## Activity
Write out exactly the lines from the first line of the records below through the line that contains "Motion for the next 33", and stop there.

## Entries provided

_ _ _ _ _

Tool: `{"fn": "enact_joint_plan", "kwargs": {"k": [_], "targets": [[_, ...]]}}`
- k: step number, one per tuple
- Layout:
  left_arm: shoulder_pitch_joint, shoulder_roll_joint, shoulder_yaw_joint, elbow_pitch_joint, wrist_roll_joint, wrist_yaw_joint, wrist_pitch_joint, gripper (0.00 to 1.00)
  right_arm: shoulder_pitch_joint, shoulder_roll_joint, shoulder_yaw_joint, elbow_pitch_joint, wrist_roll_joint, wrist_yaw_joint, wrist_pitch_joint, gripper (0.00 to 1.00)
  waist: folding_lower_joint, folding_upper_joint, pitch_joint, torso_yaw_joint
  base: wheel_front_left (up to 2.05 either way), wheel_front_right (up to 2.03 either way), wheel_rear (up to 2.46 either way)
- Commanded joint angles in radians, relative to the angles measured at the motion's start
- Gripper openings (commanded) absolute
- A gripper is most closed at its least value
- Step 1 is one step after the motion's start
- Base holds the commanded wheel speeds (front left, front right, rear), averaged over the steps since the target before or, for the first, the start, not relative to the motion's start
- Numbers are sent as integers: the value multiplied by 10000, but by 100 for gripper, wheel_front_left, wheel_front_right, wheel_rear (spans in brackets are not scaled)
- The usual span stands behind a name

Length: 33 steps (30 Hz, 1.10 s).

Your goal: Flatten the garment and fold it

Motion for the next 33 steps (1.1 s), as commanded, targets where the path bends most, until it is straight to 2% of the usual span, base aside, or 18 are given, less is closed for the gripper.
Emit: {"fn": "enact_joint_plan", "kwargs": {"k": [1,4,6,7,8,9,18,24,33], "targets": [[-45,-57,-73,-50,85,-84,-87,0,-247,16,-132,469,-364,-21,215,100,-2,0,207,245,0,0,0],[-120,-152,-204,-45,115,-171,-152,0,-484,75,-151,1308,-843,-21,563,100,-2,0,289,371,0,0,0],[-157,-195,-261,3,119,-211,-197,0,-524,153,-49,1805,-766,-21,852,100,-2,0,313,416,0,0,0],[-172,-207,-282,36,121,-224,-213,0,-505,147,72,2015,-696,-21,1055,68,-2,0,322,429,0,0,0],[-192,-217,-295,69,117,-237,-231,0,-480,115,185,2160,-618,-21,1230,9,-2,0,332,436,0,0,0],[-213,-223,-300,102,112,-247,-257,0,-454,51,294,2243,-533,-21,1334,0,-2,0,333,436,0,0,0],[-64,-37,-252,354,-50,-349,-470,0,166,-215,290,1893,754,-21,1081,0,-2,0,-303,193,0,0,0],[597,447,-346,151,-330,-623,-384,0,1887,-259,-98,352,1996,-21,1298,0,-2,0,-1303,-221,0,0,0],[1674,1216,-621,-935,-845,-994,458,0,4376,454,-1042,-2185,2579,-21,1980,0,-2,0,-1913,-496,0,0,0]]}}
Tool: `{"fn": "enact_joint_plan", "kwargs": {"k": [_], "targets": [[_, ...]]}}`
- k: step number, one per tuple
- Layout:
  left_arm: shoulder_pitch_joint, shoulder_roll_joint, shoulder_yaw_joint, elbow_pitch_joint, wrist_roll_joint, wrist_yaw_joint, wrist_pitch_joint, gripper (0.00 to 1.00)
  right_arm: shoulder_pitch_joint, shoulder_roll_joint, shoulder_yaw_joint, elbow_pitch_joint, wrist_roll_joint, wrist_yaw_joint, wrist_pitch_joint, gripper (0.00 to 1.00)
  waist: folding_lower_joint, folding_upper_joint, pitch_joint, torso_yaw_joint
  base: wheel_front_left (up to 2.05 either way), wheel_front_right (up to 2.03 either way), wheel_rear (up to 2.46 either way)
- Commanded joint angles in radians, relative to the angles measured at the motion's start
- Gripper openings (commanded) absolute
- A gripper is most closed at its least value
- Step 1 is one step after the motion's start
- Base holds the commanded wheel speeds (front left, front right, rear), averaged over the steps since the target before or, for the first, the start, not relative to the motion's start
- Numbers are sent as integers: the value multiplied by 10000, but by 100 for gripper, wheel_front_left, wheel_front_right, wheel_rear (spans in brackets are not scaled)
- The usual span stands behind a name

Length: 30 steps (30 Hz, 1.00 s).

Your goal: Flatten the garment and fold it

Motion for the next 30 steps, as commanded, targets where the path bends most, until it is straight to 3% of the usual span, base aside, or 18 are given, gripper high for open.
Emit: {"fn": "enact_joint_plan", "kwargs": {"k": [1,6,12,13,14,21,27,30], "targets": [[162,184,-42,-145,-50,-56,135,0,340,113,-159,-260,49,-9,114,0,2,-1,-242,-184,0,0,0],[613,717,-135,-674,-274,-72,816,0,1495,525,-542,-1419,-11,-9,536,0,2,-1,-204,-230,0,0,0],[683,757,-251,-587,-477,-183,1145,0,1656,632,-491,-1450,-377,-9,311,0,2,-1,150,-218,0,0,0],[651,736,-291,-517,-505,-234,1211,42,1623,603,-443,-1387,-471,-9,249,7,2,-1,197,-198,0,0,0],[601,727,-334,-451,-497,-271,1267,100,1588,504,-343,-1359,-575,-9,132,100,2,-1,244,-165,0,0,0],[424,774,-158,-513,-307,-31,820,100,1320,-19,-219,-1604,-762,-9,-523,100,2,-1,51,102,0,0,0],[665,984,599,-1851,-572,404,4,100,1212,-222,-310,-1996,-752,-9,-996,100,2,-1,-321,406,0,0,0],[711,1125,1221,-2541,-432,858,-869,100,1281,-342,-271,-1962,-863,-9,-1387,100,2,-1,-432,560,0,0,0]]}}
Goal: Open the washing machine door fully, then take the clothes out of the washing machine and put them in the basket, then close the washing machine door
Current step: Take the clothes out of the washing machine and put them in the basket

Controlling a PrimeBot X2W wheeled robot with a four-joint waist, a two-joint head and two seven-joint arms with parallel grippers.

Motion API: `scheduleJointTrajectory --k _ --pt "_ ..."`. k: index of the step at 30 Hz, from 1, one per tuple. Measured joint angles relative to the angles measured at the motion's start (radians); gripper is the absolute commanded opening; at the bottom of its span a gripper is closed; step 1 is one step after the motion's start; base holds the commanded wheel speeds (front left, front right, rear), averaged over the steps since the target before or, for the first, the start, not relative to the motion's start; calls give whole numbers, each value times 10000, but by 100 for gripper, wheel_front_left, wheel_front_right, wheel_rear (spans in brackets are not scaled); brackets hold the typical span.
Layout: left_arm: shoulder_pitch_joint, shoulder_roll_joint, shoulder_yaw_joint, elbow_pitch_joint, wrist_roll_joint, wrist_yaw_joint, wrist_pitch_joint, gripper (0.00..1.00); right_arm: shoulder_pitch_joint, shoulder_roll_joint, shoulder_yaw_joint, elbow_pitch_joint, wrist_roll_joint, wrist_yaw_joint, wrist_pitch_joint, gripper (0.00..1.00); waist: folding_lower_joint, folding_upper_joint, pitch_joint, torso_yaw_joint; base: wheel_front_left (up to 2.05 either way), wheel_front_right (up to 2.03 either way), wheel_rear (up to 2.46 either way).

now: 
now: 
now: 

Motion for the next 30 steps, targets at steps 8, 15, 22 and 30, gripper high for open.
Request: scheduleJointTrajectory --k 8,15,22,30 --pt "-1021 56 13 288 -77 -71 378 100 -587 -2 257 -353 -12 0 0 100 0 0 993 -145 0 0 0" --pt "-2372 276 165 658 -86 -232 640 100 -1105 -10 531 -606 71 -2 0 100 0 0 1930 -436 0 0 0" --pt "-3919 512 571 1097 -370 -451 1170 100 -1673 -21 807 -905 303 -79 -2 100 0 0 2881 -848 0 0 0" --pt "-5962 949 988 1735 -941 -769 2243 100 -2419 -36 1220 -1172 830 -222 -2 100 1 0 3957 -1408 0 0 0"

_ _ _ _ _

## Result of the exercise
Tool: `{"fn": "enact_joint_plan", "kwargs": {"k": [_], "targets": [[_, ...]]}}`
- k: step number, one per tuple
- Layout:
  left_arm: shoulder_pitch_joint, shoulder_roll_joint, shoulder_yaw_joint, elbow_pitch_joint, wrist_roll_joint, wrist_yaw_joint, wrist_pitch_joint, gripper (0.00 to 1.00)
  right_arm: shoulder_pitch_joint, shoulder_roll_joint, shoulder_yaw_joint, elbow_pitch_joint, wrist_roll_joint, wrist_yaw_joint, wrist_pitch_joint, gripper (0.00 to 1.00)
  waist: folding_lower_joint, folding_upper_joint, pitch_joint, torso_yaw_joint
  base: wheel_front_left (up to 2.05 either way), wheel_front_right (up to 2.03 either way), wheel_rear (up to 2.46 either way)
- Commanded joint angles in radians, relative to the angles measured at the motion's start
- Gripper openings (commanded) absolute
- A gripper is most closed at its least value
- Step 1 is one step after the motion's start
- Base holds the commanded wheel speeds (front left, front right, rear), averaged over the steps since the target before or, for the first, the start, not relative to the motion's start
- Numbers are sent as integers: the value multiplied by 10000, but by 100 for gripper, wheel_front_left, wheel_front_right, wheel_rear (spans in brackets are not scaled)
- The usual span stands behind a name

Length: 33 steps (30 Hz, 1.10 s).

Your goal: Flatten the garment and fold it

Motion for the next 33 steps (1.1 s), as commanded, targets where the path bends most, until it is straight to 2% of the usual span, base aside, or 18 are given, less is closed for the gripper.

This completes the output.